An Architect's View

CFML, Clojure, Software Design, Frameworks and more...

An Architect's View

Transfer Cache Synchronization in a Cluster

April 14, 2008 · 19 Comments

If you use Mark Mandel's awesome Transfer ORM in a cluster, you've probably wondered what to do about keeping the cache in sync across servers in the cluster. I've had to solve this problem a couple of times now and I figured I should publish an example of how to do this.First off, what's the problem we're solving? Transfer maintains a cache of objects so that it doesn't have to hit the database all the time. It can automatically manage a cache that contains as many objects as will fit in memory and discards them when it needs more memory, based on age and usage. Come to Mark Mandel's Transfer ORM Caching Mechanics session at cf.Objective() to learn more! The problem is that in a cluster of servers, each server caches objects and doesn't know when another server has updated an object. This causes each server's cache to get out of sync with the database. Not good. So, what is the solution? We need to arrange for the other servers in the cluster to be notified when an object is updated, so they can drop the object from cache (and fetch it again when needed).
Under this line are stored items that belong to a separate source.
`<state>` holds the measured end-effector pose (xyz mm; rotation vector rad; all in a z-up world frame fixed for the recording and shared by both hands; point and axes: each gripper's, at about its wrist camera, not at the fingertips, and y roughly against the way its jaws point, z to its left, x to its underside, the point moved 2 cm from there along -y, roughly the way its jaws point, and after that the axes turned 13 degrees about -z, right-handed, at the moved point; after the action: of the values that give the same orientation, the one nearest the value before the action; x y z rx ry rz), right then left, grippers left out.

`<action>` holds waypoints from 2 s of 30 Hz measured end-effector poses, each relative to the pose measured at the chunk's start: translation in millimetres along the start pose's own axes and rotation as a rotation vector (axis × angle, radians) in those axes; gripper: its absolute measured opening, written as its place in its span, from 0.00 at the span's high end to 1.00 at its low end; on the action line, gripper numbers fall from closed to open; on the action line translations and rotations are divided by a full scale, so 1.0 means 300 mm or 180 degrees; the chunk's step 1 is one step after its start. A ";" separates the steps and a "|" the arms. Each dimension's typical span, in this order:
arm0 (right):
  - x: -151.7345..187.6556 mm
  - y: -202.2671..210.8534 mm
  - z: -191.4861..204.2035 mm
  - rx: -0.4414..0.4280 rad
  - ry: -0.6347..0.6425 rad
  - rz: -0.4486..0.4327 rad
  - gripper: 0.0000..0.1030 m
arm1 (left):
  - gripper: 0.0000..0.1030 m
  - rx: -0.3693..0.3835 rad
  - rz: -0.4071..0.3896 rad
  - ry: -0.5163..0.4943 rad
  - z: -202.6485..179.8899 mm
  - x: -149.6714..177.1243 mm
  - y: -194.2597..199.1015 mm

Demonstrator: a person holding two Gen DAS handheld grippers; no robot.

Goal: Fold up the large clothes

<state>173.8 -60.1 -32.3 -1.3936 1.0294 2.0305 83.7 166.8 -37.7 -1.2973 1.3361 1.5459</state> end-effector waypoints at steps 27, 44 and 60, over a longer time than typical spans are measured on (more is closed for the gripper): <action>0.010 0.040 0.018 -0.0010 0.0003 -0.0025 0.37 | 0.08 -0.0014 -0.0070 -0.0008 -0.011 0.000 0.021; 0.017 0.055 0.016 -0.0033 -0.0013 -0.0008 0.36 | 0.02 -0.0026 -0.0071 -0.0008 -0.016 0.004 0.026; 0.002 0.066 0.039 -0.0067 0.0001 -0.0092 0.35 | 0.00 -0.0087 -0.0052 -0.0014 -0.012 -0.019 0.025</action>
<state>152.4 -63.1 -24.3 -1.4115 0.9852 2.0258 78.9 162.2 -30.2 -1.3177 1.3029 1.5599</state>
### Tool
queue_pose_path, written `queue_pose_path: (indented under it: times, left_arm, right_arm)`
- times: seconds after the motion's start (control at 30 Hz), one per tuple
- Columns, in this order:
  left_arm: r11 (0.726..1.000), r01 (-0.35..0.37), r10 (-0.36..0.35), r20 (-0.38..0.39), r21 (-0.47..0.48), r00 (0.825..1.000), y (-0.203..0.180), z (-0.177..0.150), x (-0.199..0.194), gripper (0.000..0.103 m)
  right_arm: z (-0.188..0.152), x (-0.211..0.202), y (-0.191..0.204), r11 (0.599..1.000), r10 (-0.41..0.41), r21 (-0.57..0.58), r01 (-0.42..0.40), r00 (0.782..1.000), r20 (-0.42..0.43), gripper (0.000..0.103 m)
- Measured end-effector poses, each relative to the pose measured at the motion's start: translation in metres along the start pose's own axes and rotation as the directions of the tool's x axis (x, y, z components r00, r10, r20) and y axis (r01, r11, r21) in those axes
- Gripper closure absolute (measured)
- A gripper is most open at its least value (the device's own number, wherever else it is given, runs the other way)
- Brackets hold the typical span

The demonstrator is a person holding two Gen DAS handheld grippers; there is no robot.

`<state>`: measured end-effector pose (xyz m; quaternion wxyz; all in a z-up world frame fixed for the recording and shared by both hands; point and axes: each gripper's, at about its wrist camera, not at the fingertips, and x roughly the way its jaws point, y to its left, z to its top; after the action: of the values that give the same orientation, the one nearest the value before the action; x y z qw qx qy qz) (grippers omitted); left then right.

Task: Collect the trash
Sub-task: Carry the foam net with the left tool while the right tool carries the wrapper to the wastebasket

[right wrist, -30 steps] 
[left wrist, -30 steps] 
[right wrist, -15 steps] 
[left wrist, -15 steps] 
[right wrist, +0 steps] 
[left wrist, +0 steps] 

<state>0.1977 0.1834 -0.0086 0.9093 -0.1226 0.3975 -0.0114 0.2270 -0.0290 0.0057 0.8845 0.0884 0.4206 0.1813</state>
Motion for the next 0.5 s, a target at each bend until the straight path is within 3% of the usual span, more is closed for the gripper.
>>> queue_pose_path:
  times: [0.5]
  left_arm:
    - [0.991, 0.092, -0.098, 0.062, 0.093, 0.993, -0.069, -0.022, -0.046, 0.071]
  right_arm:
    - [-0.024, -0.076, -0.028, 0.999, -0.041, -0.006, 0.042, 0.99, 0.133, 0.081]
Transfer has a method call, discardByClassAndKey(), that drops the specified object from cache, if it is present. Transfer also has an event model that allows us to register listener objects that are invoked whenever an object is updated or deleted (on the local server). Finally, we use JMS - Java Message Service - to send cache update messages from one server to all the others in the cluster.
OMG! How scary! You're going to use event gateways and JMS and complicated stuff I don't understand!
Relax, ColdFusion makes this easy. Trust me. Players in the solution
  • ActiveMQ 4.1.0 - Apache's open source JMS server. Support for ActiveMQ is built into ColdFusion 8 as one of the "example" event gateways.
  • CacheSynchronizer.cfc - A new CFC from my Google Project, available under the Apache Source License 2.0. It acts as both the listener object for the Transfer events and as the listener for JMS messages.
  • Configuration files for the JMS event gateway. See the comments in the CacheSynchronizer CFC.
Each clustered server will run an instance of ActiveMQ. On Mac OS X or Linux, this is as simple as:
  • cd path/to/ActiveMQ-4.1.0
  • bin/activemq
I have no idea what's involved on Windows - you're on your own there - but it shouldn't be too hard. Each clustered server will be configured to have an instance of the Active MQ event gateway called CacheSync, using the CacheSynchronizer CFC and an ActiveMQ configuration file. In addition, each server will also have an additional instance for each other server in the cluster with a slightly different configuration file. Again, see the comments in the CacheSynchronizer CFC for more details. Bottom line: a server notifies its own JMS server about changes and listens to all the other JMS servers to pick up changes on other servers. For most folks, this is going to be perfectly manageable because you'll only have a few event gateways on each of your few servers. For large clusters, this might be more problematic. When I have to address that issue, I'll post an updated solution (but will likely go to a cluster of JMS servers and have each CF server publish / subscribe to that central cluster). Initialization Your coldspring.xml file should define a cacheSynchronizer bean, using the CacheSynchronizer CFC. The init() method accepts the transfer bean and automatically registers itself as the listener for the afterUpdate and afterDelete events in Transfer. You can either declare this lazy-init="false" to have ColdSpring auto-initialize it or you can explicitly getBean("cacheSynchronizer") to force initialization when you are loading your bean factory. Updating or Deleting an Object When an object is updated (or deleted), Transfer automatically calls the registered listener method. This creates a message structure containing the hostname (just for information), the object's class name (package.object) and the primary key (assuming getId() returns that). The message is sent to the local event gateway (CacheSync). Note: this assumes that all your Transfer objects have a primary key called "id" - if you don't do that, the process would be more complex. You could always add a getId() method to your Transfer object decorator to retrieve the actual primary key. Other servers in the cluster receive the message and onIncomingMessage() is automatically invoked in the CacheSynchronizer CFC. It reads the hostname, class name and ID and then asks Transfer to discard that object from cache. How simple is that?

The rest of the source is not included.